[Opening Dataset excerpt section]

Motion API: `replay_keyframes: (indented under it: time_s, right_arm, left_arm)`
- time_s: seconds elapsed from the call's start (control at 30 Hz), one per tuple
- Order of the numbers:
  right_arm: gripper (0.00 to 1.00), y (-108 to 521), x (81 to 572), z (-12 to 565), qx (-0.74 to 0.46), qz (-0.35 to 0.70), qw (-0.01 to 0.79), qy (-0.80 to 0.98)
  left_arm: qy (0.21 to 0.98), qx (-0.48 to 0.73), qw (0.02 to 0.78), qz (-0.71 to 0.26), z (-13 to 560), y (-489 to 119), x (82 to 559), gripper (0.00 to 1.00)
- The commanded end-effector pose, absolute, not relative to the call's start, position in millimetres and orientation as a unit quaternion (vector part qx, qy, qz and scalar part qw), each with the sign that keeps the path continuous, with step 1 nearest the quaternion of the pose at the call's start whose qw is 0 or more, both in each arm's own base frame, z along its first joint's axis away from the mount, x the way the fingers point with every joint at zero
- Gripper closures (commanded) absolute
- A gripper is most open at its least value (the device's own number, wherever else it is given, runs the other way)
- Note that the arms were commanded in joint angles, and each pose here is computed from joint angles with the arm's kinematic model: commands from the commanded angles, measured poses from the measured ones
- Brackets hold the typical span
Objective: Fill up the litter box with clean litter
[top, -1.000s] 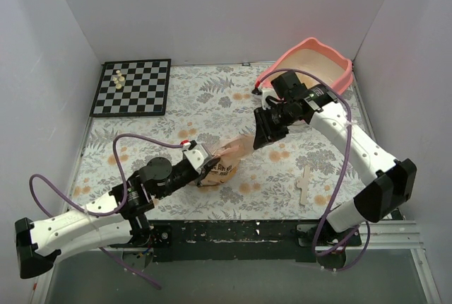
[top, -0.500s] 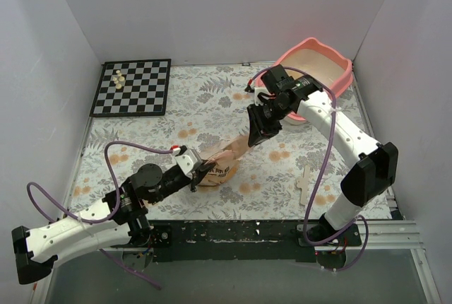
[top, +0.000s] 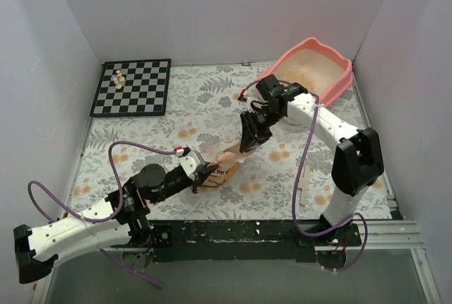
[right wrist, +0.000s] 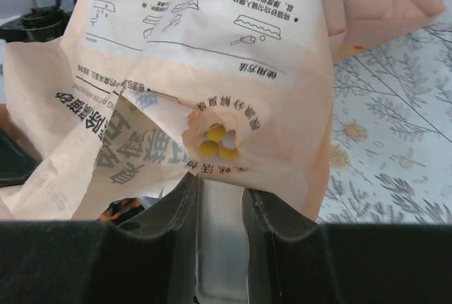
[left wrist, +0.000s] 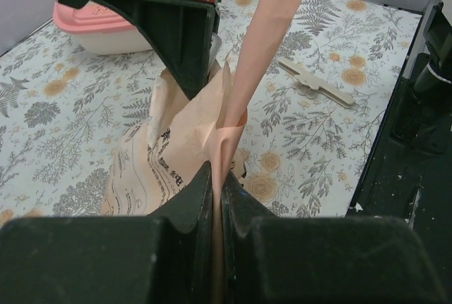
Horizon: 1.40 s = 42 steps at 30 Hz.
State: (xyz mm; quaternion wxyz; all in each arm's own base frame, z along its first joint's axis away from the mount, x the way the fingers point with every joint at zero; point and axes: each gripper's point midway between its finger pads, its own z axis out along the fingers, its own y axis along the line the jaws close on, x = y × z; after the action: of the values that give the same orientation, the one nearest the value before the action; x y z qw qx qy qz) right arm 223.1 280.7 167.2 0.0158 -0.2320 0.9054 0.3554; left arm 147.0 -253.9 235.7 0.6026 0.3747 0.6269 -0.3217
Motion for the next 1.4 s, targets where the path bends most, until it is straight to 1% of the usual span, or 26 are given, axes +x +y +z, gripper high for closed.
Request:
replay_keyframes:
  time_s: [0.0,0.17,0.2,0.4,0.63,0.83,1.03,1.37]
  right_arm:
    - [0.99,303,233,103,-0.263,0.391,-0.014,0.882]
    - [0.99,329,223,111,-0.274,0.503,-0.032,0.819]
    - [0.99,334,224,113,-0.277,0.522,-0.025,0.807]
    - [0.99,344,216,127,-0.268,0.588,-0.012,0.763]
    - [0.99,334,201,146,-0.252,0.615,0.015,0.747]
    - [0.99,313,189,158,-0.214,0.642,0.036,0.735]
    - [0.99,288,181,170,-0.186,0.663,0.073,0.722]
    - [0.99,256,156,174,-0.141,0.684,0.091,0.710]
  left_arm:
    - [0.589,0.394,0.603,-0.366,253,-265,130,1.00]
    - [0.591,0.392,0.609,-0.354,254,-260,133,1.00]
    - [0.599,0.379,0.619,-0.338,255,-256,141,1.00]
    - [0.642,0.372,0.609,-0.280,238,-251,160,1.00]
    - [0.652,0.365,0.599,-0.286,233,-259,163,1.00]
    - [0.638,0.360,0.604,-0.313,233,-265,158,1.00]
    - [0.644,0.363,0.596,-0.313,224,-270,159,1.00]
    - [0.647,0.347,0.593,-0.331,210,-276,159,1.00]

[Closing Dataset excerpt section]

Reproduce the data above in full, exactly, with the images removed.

**Written response:**
Motion API: `replay_keyframes: (indented under it: time_s, right_arm, left_arm)`
- time_s: seconds elapsed from the call's start (control at 30 Hz), one per tuple
- Order of the numbers:
  right_arm: gripper (0.00 to 1.00), y (-108 to 521), x (81 to 572), z (-12 to 565), qx (-0.74 to 0.46), qz (-0.35 to 0.70), qw (-0.01 to 0.79), qy (-0.80 to 0.98)
  left_arm: qy (0.21 to 0.98), qx (-0.48 to 0.73), qw (0.02 to 0.78), qz (-0.71 to 0.26), z (-13 to 560), y (-489 to 119), x (82 to 559), gripper (0.00 to 1.00)
- The commanded end-effector pose, absolute, not relative to the call's start, position in millimetres and orientation as a unit quaternion (vector part qx, qy, qz and scalar part qw), each with the sign that keeps the path continuous, with step 1 nearest the quaternion of the pose at the call's start whose qw is 0 or more, both in each arm's own base frame, z along its first joint's axis away from the mount, x the way the fingers point with every joint at zero
- Gripper closures (commanded) absolute
- A gripper is most open at its least value (the device's own number, wherever else it is given, runs the other way)
- Note that the arms were commanded in joint angles, and each pose here is computed from joint angles with the arm's kinematic model: commands from the commanded angles, measured poses from the measured ones
- Brackets hold the typical span
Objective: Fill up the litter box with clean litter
[top, -1.000s] 
[top, -0.500s] 
[top, +0.000s] 
[right wrist, +0.000s] 
[left wrist, +0.000s] 
Horizon: 1.40 s = 42 steps at 30 Hz.
State: (xyz mm; quaternion wxyz; all in each arm's own base frame, z along its first joint's axis away from the mount, x the way the fingers point with every joint at zero; point and axes: each gripper's point midway between its finger pads, its own z axis out along the fingers, its own y axis along the line the jaws close on, x = y × z; after the action: of the values that give the same orientation, the one nearest the value before the action; x y z qw qx qy qz) right arm 223.1 280.7 167.2 0.0158 -0.2320 0.9054 0.3554; left arm 147.0 -253.9 235.7 0.6026 0.3747 0.6269 -0.3217
Motion for the next 1.4 s, targets where the path bends most, until it is straight to 1% of the usual span, or 26 are given, axes +x +y +z, gripper high for closed.
Request:
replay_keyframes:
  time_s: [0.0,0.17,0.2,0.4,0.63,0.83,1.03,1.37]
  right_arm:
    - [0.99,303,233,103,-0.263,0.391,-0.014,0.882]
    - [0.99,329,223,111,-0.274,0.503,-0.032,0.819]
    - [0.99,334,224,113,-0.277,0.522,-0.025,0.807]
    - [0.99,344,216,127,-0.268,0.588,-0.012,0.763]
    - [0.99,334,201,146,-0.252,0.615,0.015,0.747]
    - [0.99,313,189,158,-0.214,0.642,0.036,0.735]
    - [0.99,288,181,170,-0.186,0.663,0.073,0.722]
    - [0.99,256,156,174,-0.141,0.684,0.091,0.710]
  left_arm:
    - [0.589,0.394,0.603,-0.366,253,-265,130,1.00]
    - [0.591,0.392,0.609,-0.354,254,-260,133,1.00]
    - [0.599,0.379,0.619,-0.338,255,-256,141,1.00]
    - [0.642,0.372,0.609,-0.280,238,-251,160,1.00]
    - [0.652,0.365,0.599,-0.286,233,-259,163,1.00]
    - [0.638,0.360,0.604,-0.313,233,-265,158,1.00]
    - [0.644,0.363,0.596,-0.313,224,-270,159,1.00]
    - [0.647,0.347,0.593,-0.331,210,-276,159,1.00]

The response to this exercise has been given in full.